- [WORK ORDER]:
Once you find the line with "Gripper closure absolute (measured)" in the entries below, return exactly every line from it through the line with "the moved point".

-------------------------

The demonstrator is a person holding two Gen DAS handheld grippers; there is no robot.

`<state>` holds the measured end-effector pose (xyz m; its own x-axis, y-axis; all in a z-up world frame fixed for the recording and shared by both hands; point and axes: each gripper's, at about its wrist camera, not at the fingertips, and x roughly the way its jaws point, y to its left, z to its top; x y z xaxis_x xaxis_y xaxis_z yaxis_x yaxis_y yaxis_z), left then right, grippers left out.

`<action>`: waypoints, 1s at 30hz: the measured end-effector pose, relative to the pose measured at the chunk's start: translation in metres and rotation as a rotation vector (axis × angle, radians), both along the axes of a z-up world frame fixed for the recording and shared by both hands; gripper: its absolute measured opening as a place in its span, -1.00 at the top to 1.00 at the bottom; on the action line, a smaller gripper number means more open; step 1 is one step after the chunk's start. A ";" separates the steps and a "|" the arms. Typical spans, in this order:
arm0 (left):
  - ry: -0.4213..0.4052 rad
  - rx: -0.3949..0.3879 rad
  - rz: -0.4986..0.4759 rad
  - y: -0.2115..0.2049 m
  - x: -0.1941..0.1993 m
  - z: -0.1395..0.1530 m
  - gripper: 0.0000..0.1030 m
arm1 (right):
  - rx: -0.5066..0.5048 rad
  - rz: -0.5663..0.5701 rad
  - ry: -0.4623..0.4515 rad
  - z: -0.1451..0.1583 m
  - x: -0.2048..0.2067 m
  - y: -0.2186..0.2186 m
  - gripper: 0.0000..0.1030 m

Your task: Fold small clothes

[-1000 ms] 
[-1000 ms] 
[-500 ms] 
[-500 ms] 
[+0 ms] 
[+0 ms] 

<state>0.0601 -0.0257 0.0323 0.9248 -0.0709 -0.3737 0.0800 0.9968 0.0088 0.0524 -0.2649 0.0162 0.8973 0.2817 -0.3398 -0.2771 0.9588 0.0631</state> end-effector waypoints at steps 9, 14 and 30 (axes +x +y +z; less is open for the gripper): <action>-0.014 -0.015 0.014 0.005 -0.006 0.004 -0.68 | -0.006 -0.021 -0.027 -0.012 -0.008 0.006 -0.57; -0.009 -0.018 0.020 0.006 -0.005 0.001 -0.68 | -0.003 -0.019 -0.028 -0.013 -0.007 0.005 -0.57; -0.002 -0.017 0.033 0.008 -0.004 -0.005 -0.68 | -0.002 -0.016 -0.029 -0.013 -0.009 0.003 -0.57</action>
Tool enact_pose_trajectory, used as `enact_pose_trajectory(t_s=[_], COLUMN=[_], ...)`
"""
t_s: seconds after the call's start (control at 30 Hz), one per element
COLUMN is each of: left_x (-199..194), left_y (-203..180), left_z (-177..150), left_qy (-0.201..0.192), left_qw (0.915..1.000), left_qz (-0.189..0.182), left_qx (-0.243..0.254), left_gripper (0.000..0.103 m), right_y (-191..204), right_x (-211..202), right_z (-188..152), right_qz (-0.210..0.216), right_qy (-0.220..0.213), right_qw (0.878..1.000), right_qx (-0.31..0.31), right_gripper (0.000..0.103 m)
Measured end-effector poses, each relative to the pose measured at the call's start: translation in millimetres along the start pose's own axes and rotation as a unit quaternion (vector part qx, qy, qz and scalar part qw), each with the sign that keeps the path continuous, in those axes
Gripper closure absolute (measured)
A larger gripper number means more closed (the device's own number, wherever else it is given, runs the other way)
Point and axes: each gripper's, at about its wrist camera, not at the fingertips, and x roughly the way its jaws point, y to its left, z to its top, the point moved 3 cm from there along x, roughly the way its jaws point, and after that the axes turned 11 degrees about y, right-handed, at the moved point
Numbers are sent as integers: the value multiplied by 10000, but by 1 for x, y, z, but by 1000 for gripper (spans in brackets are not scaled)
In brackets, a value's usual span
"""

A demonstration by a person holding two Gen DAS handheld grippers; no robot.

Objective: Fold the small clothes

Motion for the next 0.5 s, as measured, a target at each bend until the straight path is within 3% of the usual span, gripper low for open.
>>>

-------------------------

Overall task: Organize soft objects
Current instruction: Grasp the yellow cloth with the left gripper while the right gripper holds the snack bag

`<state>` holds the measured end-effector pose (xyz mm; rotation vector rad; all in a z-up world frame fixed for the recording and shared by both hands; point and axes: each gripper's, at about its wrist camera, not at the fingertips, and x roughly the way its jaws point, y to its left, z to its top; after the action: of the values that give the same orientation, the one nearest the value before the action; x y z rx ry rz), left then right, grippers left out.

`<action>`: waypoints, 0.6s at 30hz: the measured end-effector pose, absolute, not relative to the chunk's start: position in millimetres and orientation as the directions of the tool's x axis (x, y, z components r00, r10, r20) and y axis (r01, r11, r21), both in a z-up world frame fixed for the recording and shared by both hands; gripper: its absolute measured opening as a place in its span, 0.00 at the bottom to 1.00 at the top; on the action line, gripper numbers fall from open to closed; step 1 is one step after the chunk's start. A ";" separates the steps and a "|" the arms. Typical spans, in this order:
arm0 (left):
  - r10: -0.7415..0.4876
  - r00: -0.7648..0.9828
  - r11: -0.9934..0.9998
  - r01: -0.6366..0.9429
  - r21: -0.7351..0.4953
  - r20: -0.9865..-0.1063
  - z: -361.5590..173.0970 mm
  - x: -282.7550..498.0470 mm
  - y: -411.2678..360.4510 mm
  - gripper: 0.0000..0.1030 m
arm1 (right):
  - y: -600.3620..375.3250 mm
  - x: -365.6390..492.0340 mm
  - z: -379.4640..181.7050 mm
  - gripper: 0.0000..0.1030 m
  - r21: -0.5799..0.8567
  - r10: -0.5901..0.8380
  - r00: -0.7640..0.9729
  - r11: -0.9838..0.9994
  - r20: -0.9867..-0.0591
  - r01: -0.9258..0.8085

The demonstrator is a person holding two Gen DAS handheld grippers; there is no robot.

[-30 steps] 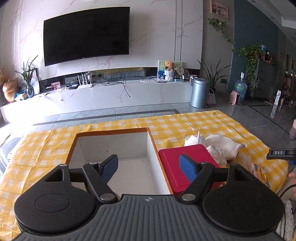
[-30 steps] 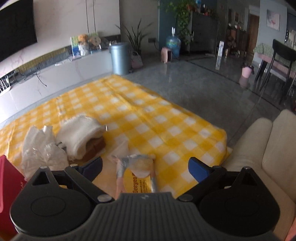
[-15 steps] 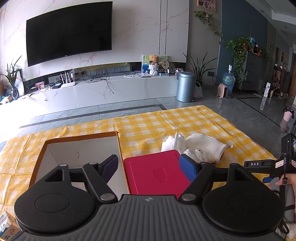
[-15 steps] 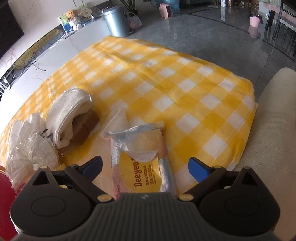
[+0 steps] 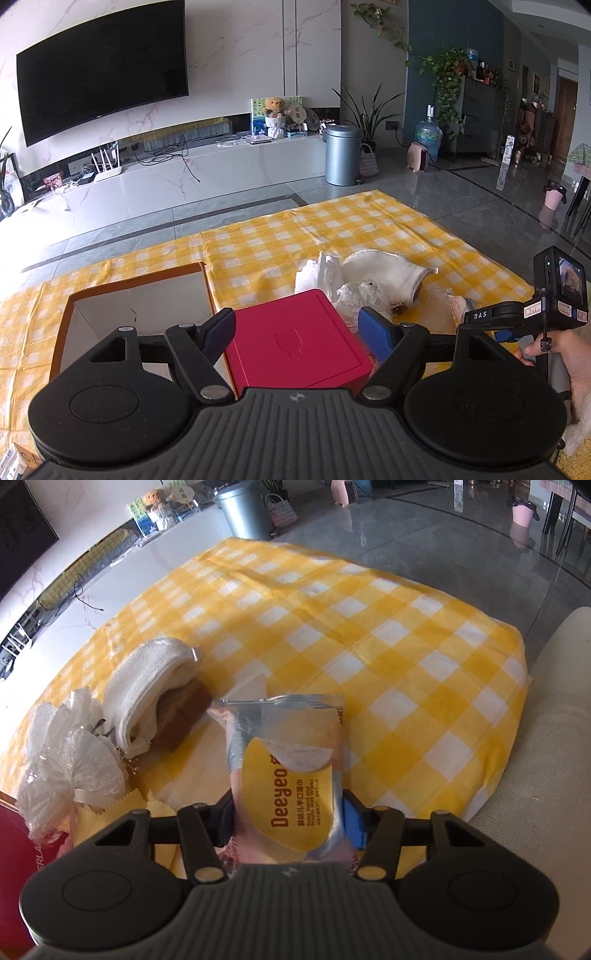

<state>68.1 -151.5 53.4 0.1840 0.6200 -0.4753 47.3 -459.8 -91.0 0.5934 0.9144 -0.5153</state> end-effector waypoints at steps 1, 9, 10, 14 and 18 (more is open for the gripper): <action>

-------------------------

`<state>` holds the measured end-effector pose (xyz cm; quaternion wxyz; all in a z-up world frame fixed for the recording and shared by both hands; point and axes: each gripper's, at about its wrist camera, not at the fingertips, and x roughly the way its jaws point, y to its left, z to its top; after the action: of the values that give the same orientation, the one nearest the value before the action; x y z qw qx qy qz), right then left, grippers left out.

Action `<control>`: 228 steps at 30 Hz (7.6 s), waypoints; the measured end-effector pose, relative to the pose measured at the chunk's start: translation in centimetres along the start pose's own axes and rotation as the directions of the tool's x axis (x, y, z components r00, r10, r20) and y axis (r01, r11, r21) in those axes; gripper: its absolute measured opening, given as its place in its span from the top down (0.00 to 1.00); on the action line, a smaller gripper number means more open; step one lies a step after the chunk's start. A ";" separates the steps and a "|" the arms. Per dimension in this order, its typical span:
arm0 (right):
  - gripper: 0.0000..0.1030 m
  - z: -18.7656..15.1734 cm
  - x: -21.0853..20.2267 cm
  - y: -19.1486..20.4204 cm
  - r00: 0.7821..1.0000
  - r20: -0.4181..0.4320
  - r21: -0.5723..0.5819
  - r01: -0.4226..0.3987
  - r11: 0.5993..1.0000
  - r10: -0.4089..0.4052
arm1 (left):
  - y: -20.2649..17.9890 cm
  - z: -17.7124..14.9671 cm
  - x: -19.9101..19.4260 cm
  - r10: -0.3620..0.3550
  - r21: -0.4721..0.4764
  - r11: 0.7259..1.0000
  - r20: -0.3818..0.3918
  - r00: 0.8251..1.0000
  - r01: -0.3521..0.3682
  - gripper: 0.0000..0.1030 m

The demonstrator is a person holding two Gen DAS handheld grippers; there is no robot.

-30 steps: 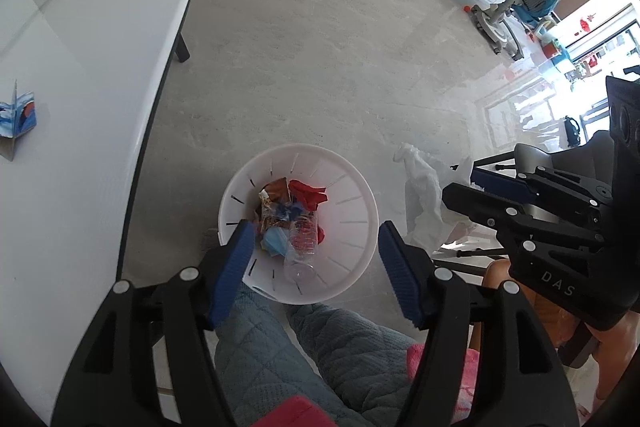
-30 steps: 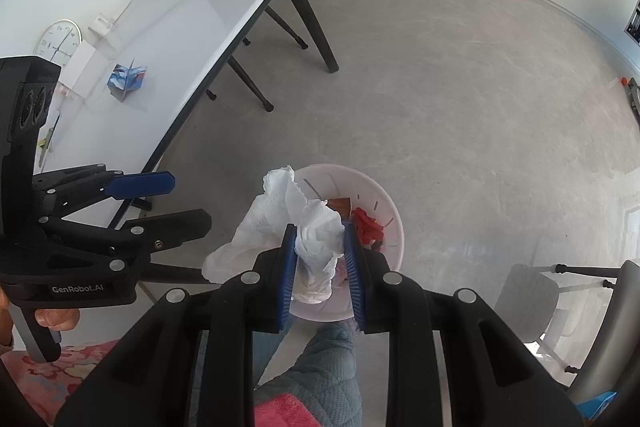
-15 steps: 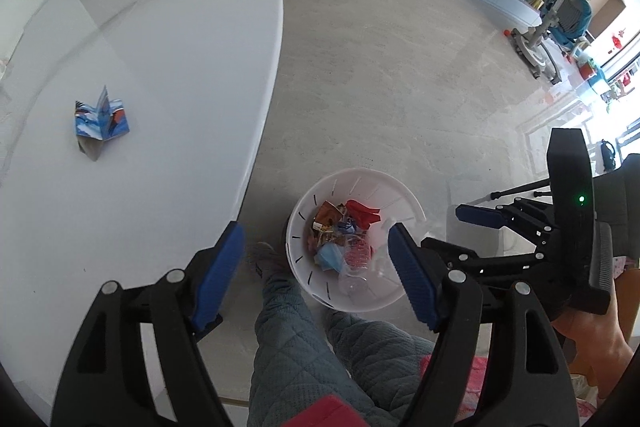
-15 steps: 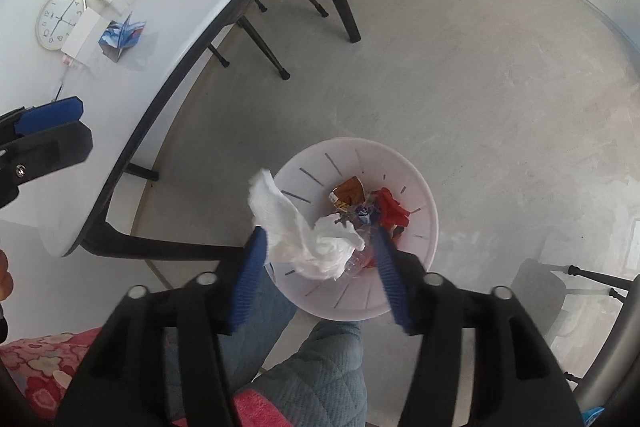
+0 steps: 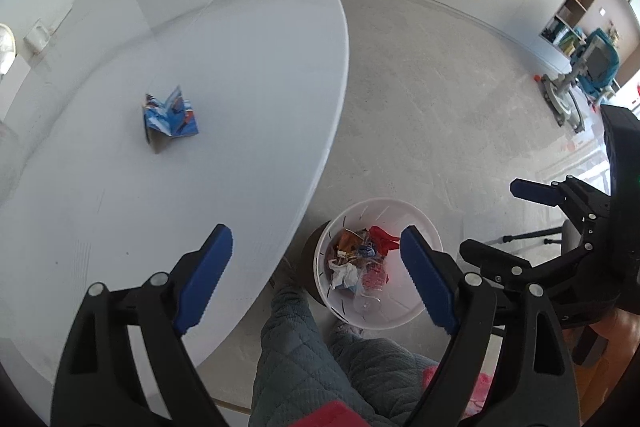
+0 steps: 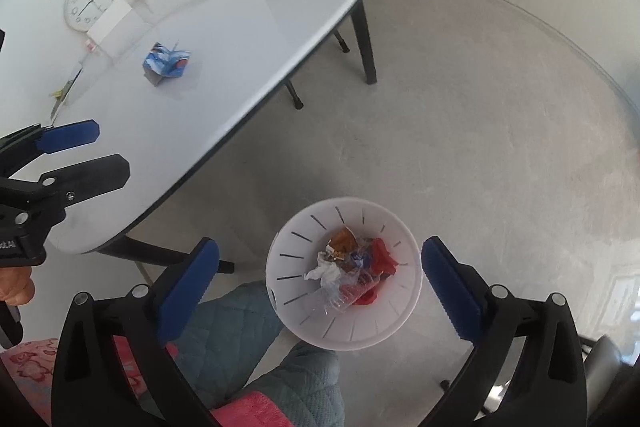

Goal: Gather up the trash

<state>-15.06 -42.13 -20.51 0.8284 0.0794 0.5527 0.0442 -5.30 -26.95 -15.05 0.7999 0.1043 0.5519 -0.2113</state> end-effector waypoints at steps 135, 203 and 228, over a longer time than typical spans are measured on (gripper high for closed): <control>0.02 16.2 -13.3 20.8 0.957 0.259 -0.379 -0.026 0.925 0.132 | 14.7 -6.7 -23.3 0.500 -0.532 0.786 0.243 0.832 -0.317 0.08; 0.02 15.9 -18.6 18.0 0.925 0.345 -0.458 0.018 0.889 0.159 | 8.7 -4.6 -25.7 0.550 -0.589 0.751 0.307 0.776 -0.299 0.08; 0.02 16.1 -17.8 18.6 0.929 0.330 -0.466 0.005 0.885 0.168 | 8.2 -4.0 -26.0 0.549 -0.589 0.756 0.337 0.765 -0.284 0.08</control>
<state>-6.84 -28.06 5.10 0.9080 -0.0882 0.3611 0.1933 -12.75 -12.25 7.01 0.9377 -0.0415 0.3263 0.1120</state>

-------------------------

- [ANSWER SPACE]:
Gripper closure absolute (measured)
A larger gripper number means more closed (the device's own number, wherever else it is given, runs the other way)
Point and axes: each gripper's, at about its wrist camera, not at the fingertips, and x roughly the way its jaws point, y to its left, z to its top, the point moved 3 cm from there along x, roughly the way its jaws point, and after that the axes turned 11 degrees about y, right-handed, at the moved point

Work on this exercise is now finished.